» **Exercise goal**: Nothing outside the range below should be printed. Output exactly the lines from the line with "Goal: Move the" to the line with "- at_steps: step", both included.
** Extracted material follows **
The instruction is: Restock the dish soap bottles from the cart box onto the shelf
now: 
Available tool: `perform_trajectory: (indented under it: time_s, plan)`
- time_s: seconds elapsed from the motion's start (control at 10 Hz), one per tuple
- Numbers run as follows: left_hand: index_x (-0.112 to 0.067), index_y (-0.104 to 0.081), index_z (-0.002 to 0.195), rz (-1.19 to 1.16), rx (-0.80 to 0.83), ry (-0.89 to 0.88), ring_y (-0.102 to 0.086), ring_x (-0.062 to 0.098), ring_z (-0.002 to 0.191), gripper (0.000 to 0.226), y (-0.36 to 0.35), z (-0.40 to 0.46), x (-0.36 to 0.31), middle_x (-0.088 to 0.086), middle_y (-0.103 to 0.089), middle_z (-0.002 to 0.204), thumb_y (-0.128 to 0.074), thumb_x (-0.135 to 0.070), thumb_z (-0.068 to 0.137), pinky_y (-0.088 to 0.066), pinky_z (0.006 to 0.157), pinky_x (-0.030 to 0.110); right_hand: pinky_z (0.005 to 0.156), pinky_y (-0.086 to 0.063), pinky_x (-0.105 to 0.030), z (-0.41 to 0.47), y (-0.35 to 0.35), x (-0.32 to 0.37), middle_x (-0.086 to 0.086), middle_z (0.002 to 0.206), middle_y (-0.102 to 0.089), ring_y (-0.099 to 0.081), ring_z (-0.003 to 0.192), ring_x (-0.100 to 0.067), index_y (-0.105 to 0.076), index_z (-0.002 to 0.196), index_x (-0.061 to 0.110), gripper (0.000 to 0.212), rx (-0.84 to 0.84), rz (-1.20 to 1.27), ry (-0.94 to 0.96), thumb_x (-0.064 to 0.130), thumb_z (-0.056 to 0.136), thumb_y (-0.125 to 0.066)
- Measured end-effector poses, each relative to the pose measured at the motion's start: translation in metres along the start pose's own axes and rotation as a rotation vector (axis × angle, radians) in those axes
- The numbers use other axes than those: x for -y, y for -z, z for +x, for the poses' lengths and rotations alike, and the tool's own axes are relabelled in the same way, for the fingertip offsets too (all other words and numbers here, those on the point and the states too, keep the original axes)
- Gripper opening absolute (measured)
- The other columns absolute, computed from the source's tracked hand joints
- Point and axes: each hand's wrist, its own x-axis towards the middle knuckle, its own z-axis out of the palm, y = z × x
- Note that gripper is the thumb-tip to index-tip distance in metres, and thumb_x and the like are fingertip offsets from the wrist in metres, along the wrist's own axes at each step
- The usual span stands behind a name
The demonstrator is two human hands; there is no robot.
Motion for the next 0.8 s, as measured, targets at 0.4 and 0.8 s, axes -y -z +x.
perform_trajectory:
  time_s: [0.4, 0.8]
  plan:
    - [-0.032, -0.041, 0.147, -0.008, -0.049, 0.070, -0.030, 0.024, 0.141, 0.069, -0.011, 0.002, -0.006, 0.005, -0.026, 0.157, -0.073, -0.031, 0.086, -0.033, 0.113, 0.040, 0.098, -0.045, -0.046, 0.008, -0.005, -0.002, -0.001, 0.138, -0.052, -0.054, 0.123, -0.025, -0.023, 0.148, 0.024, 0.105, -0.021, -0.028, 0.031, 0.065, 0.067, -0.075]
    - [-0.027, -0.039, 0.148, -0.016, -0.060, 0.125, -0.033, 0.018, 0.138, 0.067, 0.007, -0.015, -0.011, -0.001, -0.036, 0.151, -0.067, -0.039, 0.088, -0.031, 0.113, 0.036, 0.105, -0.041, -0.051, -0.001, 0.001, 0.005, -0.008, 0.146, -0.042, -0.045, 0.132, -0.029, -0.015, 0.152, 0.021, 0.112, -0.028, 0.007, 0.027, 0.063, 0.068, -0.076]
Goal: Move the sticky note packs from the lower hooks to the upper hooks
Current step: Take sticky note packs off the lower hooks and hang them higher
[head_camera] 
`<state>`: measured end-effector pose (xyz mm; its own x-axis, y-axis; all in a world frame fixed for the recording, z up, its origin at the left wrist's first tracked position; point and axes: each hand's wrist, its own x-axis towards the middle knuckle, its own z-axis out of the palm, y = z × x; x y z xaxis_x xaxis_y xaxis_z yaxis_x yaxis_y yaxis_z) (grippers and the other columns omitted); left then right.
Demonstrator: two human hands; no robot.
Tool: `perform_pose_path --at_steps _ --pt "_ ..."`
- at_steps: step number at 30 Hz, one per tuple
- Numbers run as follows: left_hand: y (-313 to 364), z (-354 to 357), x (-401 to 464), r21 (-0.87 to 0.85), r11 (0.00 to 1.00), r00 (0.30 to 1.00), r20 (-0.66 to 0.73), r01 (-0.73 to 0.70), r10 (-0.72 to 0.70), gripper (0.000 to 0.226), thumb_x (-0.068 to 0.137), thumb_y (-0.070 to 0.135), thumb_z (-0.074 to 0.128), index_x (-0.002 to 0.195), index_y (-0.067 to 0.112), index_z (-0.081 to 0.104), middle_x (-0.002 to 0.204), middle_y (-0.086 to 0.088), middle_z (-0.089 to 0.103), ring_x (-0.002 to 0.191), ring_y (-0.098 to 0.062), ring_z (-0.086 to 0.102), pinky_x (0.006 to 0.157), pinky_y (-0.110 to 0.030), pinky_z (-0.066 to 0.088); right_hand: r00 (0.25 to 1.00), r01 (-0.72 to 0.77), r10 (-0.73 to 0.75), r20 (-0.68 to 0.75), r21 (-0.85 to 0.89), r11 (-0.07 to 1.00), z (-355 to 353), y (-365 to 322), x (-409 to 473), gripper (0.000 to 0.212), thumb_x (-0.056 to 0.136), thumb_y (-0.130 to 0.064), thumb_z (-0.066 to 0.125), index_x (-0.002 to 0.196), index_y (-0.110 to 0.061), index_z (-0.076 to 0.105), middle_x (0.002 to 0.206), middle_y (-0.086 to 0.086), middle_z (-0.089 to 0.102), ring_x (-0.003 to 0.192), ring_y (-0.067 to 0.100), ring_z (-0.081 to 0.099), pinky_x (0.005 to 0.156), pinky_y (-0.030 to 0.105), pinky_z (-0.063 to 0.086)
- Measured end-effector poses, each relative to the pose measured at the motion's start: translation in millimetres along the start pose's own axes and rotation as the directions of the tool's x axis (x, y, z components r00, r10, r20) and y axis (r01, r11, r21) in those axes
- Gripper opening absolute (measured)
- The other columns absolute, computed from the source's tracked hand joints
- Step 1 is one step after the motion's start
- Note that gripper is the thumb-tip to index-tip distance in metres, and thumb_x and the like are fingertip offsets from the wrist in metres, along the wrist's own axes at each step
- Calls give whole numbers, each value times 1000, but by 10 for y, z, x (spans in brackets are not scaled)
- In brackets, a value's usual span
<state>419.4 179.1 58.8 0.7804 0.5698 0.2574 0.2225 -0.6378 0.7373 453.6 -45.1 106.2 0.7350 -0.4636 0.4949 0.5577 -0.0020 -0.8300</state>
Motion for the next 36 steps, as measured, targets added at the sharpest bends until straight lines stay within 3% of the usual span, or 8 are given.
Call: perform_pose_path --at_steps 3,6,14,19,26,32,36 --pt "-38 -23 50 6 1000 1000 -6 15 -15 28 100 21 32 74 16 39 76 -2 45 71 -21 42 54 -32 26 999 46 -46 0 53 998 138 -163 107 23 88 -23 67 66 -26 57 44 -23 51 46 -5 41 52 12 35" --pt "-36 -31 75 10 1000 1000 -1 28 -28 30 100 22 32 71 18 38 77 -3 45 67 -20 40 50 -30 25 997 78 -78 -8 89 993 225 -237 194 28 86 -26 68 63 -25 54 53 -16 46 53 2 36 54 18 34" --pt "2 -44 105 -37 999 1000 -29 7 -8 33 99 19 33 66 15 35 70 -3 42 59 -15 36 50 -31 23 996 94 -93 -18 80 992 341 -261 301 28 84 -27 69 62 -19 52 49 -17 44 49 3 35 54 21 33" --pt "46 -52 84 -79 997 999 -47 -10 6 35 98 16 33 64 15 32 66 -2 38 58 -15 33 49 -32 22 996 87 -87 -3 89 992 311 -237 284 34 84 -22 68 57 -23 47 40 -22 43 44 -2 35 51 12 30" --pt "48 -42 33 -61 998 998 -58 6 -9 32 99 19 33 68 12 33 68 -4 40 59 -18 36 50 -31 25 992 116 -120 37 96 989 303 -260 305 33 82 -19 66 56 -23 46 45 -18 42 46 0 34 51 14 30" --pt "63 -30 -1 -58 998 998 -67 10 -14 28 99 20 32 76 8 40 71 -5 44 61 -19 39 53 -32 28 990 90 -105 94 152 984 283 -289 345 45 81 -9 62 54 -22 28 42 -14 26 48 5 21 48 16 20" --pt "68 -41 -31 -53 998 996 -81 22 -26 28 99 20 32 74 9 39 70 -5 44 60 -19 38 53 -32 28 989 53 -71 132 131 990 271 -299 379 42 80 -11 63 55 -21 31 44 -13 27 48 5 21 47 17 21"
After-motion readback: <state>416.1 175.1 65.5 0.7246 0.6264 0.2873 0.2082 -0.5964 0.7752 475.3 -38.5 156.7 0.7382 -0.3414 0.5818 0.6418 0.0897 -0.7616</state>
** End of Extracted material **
» **Solved problem**:
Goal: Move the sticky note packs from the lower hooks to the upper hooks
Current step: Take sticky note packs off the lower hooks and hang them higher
[head_camera] 
`<state>`: measured end-effector pose (xyz mm; its own x-axis, y-axis; all in a world frame fixed for the recording, z up, its origin at the left wrist's first tracked position; point and axes: each hand's wrist, its own x-axis towards the middle knuckle, its own z-axis out of the palm, y = z × x; x y z xaxis_x xaxis_y xaxis_z yaxis_x yaxis_y yaxis_z) (grippers and the other columns omitted); left then right.
Demonstrator: two human hands; no robot.
Tool: `perform_pose_path --at_steps _ --pt "_ ..."`
- at_steps: step number at 30 Hz, one per tuple

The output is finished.